Eine andere Entscheidung rechtfertigt sich auch nicht unter Berücksichtigung des Umstandes, dass die dem Bühnenstück zugrunde liegende Straftat und die Lebensumstände der Tochter der Klägerin bereits Gegenstand zahlreicher und wiederholter Medienberichterstattung waren. Durch diesen Umstand wird das postmortale Persönlichkeitsrecht der Verstorbenen nicht gemindert. Vielmehr besteht gerade ein schützenswertes Interesse zugunsten der Verstorbenen daran, dass in einem Zeitpunkt, in welchem das Medieninteresse aufgrund des Abschlusses des Strafprozesses gegen die Täter beendet war, die Erinnerung an diese Tat und Lebensumstände nicht weiter in der Öffentlichkeit und damit in ihrem Bekanntenreis wachgehalten wird. Erst wenn die Erinnerung so weit verblasst ist, dass eine Auffrischung der Erinnerung durch das Aufführen des Theaterstücks bei dem maßgeblichen Personenkreis nicht mehr zu erwarten ist, mag ein weniger strenger Maßstab gerechtfertigt sein (vgl. OLG I, Beschluss vom 05.04.2006, Az. 3 W 22/06).

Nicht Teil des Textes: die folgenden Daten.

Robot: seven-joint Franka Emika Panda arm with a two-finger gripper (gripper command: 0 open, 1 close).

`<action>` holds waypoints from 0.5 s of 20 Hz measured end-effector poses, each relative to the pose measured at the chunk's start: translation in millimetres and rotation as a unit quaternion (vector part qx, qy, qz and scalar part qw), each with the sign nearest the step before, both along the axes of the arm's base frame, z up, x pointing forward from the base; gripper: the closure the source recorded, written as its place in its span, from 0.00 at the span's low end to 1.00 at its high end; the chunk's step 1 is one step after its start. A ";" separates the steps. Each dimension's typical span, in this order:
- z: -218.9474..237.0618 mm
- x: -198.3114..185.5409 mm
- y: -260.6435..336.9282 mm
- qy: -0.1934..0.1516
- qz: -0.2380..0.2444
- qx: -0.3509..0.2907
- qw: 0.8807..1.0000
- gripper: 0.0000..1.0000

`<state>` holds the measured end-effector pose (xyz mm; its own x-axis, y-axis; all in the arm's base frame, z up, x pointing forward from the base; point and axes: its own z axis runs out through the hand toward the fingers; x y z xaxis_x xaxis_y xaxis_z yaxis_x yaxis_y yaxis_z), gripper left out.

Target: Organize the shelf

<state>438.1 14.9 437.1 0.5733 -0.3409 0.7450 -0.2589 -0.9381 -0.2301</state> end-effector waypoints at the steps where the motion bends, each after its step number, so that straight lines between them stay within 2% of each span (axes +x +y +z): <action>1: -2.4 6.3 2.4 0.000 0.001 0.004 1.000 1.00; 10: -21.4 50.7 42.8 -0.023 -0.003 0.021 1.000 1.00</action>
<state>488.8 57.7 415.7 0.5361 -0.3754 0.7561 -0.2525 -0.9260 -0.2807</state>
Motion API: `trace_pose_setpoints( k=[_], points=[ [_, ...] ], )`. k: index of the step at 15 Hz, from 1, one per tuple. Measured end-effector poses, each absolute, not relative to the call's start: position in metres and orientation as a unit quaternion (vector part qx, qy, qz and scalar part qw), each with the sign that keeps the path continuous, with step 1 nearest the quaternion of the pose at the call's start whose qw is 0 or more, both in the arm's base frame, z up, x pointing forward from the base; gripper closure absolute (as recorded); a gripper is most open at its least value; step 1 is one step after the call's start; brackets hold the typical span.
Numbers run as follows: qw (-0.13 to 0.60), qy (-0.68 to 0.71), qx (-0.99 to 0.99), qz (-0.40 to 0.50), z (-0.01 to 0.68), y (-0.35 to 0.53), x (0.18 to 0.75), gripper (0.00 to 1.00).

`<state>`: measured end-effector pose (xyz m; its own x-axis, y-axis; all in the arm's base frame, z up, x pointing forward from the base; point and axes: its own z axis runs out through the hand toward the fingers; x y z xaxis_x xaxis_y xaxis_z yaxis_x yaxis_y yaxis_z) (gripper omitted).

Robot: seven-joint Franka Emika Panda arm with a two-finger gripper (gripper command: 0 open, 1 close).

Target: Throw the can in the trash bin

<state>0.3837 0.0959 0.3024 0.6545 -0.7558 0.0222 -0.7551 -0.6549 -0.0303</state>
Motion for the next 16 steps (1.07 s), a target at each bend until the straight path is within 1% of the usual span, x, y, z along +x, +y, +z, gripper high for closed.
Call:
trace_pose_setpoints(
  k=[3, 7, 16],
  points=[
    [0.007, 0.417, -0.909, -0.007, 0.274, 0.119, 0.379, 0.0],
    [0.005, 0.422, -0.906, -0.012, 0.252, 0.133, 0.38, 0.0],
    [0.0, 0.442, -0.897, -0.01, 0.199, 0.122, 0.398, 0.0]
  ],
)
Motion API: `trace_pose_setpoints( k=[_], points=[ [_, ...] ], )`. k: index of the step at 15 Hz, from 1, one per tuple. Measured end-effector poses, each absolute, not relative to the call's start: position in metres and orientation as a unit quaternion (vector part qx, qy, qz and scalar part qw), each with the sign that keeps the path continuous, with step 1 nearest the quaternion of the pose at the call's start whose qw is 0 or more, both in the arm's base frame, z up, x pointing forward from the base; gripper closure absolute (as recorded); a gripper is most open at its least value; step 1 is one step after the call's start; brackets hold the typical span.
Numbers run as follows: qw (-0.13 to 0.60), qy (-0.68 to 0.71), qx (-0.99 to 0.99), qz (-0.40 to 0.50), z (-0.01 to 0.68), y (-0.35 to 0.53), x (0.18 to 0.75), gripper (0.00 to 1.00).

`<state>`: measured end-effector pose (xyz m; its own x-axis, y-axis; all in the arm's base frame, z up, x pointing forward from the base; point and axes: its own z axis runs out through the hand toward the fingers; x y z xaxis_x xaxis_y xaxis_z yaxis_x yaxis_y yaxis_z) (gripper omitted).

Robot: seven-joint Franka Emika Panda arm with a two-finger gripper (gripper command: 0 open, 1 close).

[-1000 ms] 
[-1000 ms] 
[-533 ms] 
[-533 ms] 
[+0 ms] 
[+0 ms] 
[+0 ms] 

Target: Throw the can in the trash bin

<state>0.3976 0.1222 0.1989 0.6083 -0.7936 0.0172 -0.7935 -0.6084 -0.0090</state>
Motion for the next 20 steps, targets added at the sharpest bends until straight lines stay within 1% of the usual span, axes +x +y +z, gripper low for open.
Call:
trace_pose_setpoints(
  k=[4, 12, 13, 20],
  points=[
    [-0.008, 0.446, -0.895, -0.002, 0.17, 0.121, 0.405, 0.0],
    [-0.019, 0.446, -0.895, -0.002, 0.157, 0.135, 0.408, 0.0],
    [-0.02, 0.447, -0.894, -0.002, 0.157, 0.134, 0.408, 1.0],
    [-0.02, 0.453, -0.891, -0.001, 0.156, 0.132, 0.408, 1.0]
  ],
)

d) Eine Wiederholungsgefahr ist zu bejahen, da - unstreitig - die Beklagte beabsichtigt, das Stück weiterhin in Z1 aufzuführen.

2. Da ein Unterlassungsanspruch der Klägerin gegeben ist, ist auch nach § 890 Abs. 2, Abs. 1 ZPO ihrem Antrag auf Androhung eines Ordnungsgeldes/ von Ordnungshaft zu entsprechen.

3. Zwischen den Parteien unstreitig ist, dass die Klägerin die Beklagte mit Schreiben vom 15.02.2006 hat auffordern lassen, weitere Aufführungen zu unterlassen. Nach § 286 Abs. 1 BGB kann die Klägerin deshalb unter Verzugsgesichtspunkten die Freistellung von durch die außergerichtliche Tätigkeit ihrer Prozessbevollmächtigten entstandenen und nicht anrechnungsfähigen Kosten verlangen. Letztere berechnen sich nach einem Gegenstandswert in Höhe von 12.000,00 € wie folgt:

0,65 Geschäftsgebühr gemäß §§ 2, 13 RVG, Nr. 2400 VV RVG: 341,90 €

Post- und Telekommunikationspauschale, Nr. 7002 VV RVG: 20,00 €

Umsatzsteuer (Mehrwertsteuer), Nr. 7008 VV RVG (16 %): 57,90 €

ergibt: 419,80 €.

4. Die prozessualen Nebenentscheidungen folgen aus §§ 91 Abs. 1, 709 Sätze 1 und 2 ZPO.